**The task**:
Reproduce the complete listing without any deviation.

**Dataset excerpt**:
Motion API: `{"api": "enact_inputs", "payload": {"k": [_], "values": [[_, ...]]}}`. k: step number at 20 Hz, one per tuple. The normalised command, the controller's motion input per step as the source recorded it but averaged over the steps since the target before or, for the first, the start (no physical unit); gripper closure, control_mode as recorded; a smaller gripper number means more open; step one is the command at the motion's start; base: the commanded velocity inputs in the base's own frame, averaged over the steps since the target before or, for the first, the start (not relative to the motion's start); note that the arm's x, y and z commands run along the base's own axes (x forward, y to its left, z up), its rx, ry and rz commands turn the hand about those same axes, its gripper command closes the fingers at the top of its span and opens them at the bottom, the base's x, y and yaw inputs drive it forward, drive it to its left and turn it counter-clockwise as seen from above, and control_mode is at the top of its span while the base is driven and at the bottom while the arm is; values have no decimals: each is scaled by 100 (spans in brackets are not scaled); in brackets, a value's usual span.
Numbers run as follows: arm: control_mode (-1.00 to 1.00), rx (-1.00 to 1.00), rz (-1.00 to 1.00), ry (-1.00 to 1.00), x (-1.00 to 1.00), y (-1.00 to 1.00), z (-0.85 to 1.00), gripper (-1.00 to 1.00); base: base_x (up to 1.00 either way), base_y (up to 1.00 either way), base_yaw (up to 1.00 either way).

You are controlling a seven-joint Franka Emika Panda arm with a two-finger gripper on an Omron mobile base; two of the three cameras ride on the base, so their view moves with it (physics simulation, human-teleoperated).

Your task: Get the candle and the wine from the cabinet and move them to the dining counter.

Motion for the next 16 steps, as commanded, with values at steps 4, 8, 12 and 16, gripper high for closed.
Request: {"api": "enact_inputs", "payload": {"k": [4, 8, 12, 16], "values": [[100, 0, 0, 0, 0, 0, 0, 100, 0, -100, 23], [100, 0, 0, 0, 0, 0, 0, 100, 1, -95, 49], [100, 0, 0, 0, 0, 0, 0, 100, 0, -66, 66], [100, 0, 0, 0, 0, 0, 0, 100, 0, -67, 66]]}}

**Answer box**:
Motion API: `{"api": "enact_inputs", "payload": {"k": [_], "values": [[_, ...]]}}`. k: step number at 20 Hz, one per tuple. The normalised command, the controller's motion input per step as the source recorded it but averaged over the steps since the target before or, for the first, the start (no physical unit); gripper closure, control_mode as recorded; a smaller gripper number means more open; step one is the command at the motion's start; base: the commanded velocity inputs in the base's own frame, averaged over the steps since the target before or, for the first, the start (not relative to the motion's start); note that the arm's x, y and z commands run along the base's own axes (x forward, y to its left, z up), its rx, ry and rz commands turn the hand about those same axes, its gripper command closes the fingers at the top of its span and opens them at the bottom, the base's x, y and yaw inputs drive it forward, drive it to its left and turn it counter-clockwise as seen from above, and control_mode is at the top of its span while the base is driven and at the bottom while the arm is; values have no decimals: each is scaled by 100 (spans in brackets are not scaled); in brackets, a value's usual span.
Numbers run as follows: arm: control_mode (-1.00 to 1.00), rx (-1.00 to 1.00), rz (-1.00 to 1.00), ry (-1.00 to 1.00), x (-1.00 to 1.00), y (-1.00 to 1.00), z (-0.85 to 1.00), gripper (-1.00 to 1.00); base: base_x (up to 1.00 either way), base_y (up to 1.00 either way), base_yaw (up to 1.00 either way).

You are controlling a seven-joint Franka Emika Panda arm with a two-finger gripper on an Omron mobile base; two of the three cameras ride on the base, so their view moves with it (physics simulation, human-teleoperated).

Your task: Get the candle and the wine from the cabinet and move them to the dining counter.

Motion for the next 16 steps, as commanded, with values at steps 4, 8, 12 and 16, gripper high for closed.
Request: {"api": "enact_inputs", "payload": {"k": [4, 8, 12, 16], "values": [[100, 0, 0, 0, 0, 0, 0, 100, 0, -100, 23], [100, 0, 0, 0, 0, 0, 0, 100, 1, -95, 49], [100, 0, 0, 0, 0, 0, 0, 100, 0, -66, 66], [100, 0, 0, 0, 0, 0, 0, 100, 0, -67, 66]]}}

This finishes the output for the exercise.